¹ Laboratoire de Neurosciences Expérimentales et Cliniques, Inserm U1084, Université de Poitiers, 86073, Poitiers, France.
² Prébios Animal Facility, Université de Poitiers, 86073, Poitiers, France.
³ Centre Hospitalier Universitaire, 86021, Poitiers, France.

Abstract

The involvement of parvalbumin (PV) interneurons in autism spectrum disorders (ASD) pathophysiology has been widely described without clearly elucidating how their dysfunctions could lead to ASD symptoms. The Cntnap2-/- mice, an ASD mouse model deficient for a major ASD susceptibility gene, display core ASD symptoms including motor stereotypies, which are directly linked to striatal dysfunction. This study reveals that striatal PV interneurons display hyperexcitability and hyperactivity in Cntnap2-/- mice, along with a reduced response in medium spiny neurons.

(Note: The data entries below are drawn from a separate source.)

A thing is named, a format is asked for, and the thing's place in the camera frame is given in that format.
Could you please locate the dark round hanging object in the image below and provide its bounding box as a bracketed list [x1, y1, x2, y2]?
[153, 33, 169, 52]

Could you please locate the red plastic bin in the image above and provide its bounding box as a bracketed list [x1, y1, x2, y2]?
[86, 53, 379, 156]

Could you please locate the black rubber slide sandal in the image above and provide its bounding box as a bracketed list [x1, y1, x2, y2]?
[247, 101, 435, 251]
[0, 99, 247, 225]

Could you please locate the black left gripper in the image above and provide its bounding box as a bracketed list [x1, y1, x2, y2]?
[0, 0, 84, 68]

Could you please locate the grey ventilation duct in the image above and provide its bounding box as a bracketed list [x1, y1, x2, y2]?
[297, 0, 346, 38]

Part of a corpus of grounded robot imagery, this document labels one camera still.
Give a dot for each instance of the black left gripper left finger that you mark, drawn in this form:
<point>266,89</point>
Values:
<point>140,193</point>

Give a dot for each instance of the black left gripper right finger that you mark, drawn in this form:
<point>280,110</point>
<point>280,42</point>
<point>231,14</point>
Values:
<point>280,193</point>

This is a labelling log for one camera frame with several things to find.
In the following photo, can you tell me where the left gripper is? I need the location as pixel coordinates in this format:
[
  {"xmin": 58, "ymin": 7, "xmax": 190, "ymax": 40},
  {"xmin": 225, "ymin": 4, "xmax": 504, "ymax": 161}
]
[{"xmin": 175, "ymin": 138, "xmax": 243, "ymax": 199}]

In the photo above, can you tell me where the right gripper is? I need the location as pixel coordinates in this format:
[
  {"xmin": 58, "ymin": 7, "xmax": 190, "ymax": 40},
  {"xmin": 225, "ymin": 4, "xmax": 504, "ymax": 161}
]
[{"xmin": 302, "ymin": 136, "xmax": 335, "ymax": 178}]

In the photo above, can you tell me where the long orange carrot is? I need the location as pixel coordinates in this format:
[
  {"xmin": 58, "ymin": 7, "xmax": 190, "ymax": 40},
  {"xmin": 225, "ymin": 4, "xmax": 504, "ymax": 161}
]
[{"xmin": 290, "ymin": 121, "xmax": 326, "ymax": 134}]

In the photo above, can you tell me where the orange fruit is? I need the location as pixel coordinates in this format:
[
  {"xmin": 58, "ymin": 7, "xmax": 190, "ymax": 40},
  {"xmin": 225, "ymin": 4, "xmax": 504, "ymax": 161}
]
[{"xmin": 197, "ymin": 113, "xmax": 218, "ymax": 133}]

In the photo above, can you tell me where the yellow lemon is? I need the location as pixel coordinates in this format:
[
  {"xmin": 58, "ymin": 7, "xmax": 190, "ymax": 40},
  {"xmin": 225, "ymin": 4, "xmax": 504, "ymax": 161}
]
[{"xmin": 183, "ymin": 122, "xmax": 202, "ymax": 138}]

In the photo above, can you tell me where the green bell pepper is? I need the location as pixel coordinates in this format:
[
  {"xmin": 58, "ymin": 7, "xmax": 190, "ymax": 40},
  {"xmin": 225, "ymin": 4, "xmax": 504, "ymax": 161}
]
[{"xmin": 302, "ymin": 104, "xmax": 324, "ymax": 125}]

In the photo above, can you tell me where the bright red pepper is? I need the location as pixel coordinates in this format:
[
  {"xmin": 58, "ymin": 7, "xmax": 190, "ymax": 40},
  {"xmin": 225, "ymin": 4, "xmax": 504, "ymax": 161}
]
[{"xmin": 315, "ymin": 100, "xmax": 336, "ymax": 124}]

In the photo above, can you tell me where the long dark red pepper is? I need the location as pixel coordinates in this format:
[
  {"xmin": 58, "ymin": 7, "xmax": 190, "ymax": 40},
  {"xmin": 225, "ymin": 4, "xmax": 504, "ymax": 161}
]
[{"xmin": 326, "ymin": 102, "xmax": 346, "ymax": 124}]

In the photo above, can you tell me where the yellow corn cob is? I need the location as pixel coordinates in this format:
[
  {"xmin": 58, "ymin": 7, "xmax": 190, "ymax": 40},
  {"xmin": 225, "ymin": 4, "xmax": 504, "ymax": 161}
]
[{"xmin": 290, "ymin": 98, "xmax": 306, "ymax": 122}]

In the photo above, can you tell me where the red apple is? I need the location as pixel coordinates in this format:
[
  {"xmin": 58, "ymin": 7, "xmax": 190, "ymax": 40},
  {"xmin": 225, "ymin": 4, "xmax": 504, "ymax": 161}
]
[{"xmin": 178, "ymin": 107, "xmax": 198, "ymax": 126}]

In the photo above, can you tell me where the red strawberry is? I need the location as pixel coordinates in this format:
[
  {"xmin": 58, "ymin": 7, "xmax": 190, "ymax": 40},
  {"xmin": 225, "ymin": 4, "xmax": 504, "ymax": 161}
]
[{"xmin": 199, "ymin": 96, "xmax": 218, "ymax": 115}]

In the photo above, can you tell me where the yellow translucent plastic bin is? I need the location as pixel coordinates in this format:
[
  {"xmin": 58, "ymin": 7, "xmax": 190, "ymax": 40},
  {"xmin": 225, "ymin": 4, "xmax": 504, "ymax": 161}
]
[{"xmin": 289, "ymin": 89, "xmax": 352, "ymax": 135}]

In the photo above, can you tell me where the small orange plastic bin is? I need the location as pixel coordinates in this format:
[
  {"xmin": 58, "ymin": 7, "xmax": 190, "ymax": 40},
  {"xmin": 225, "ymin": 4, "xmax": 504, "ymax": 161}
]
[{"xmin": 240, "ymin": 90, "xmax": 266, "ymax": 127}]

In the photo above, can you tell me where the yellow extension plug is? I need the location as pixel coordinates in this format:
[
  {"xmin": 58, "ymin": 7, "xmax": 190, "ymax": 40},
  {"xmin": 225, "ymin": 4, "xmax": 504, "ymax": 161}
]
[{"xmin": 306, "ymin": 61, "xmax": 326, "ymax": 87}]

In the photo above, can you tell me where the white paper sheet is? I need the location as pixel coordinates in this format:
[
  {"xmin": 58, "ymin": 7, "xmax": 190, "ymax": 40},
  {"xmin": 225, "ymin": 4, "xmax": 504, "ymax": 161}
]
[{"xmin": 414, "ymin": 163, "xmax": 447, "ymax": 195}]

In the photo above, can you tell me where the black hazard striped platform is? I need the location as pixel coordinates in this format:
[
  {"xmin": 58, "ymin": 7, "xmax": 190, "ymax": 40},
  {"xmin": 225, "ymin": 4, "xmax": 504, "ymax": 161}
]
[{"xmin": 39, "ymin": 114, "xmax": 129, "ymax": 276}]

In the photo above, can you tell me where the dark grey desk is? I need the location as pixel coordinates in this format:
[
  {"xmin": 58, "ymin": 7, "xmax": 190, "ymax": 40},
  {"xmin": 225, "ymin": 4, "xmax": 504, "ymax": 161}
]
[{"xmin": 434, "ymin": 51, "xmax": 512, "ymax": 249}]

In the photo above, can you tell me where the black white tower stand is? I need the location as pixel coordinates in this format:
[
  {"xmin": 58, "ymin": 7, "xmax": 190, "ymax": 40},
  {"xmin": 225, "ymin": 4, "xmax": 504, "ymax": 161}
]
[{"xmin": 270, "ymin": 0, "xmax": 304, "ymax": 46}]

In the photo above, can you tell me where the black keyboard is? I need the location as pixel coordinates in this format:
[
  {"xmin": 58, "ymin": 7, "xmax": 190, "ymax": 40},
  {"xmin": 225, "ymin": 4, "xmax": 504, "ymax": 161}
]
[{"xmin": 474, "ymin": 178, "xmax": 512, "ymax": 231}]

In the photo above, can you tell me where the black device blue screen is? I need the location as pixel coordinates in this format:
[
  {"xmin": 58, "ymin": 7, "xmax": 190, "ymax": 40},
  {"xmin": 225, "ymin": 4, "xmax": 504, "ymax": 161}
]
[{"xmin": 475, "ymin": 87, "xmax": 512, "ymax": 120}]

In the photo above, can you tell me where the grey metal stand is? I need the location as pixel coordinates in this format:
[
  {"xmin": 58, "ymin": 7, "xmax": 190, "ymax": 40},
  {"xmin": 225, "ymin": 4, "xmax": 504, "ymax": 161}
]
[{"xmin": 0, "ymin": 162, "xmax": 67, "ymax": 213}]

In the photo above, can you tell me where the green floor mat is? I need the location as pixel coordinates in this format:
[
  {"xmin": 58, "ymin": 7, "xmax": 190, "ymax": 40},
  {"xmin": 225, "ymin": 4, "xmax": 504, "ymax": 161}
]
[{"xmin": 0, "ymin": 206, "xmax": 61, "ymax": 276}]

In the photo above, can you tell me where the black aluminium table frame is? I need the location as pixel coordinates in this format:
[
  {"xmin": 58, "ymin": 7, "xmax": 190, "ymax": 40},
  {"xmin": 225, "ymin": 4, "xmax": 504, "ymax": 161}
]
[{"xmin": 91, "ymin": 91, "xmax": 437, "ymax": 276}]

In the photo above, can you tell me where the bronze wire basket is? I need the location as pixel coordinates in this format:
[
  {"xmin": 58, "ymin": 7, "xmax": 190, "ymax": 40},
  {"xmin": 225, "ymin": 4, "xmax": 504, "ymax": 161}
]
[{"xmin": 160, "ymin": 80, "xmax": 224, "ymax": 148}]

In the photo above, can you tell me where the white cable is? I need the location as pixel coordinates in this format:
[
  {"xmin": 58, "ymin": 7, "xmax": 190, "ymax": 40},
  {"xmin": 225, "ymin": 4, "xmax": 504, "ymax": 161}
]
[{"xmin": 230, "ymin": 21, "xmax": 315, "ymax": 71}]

We also provide evidence for a crucial role of striatal PV interneurons in motor stereotypies by demonstrating that their selective inhibition rescued a wild type-like phenotype. Our study identifies how PV interneuron dysfunctions disrupt striatal circuitry and drive the motor stereotypies in ASD.

Keywords: Cntnap2; autism spectrum disorders; motor stereotypies; parvalbumin interneurons.